• **What the exercise asks**
Please state the number of lines in the listing that contain the word "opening", and nothing else.

• **Information provided**
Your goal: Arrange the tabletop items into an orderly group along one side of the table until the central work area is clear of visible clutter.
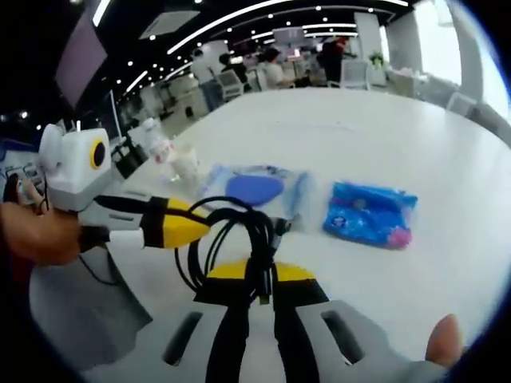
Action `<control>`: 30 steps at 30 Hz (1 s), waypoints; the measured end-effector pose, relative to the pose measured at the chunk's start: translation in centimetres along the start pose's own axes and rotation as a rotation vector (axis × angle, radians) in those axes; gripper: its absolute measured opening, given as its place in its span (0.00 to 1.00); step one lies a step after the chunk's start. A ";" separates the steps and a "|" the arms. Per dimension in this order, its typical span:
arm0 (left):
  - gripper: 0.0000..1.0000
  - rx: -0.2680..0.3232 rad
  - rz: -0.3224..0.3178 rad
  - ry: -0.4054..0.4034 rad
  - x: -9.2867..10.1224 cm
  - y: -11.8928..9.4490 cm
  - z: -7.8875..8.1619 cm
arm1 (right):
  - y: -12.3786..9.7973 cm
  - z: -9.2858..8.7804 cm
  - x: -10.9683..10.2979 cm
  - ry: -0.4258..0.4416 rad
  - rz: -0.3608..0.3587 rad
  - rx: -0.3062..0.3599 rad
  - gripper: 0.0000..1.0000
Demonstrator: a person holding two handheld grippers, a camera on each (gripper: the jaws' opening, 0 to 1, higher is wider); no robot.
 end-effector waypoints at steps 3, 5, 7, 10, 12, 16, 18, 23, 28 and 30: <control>0.04 -0.008 -0.009 0.002 0.4 0.6 0.0 | -0.2 -0.3 0.5 0.005 -0.004 -0.003 0.10; 0.04 -0.013 -0.013 0.002 0.6 1.1 0.0 | -0.3 -0.5 0.9 0.009 -0.007 -0.005 0.10; 0.04 -0.016 -0.017 0.004 0.8 1.4 0.1 | -0.3 -0.6 1.3 0.011 -0.009 -0.007 0.10; 0.04 -0.022 -0.019 0.006 0.9 1.9 0.2 | -0.3 -0.7 1.9 0.015 -0.010 -0.009 0.10; 0.04 -0.026 -0.019 0.008 1.1 2.3 0.3 | -0.2 -0.8 2.3 0.020 -0.011 -0.012 0.10; 0.04 -0.037 -0.019 0.007 1.1 3.0 0.5 | -0.1 -1.0 2.8 0.021 -0.010 -0.016 0.10; 0.04 -0.043 -0.019 0.005 1.2 3.4 0.5 | 0.1 -1.1 3.2 0.024 -0.010 -0.020 0.10; 0.04 -0.059 -0.019 0.002 1.3 4.5 0.4 | 0.5 -1.4 4.0 0.033 -0.006 -0.033 0.10; 0.04 -0.074 -0.015 -0.004 1.1 5.4 0.2 | 1.2 -1.9 4.6 0.042 0.001 -0.047 0.10; 0.04 -0.079 -0.012 -0.008 0.9 5.6 0.1 | 1.6 -2.0 4.8 0.043 0.005 -0.055 0.10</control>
Point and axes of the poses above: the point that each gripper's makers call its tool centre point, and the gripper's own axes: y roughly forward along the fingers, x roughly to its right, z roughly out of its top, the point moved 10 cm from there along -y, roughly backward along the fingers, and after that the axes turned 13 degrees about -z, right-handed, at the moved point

• **Result of this exercise**
2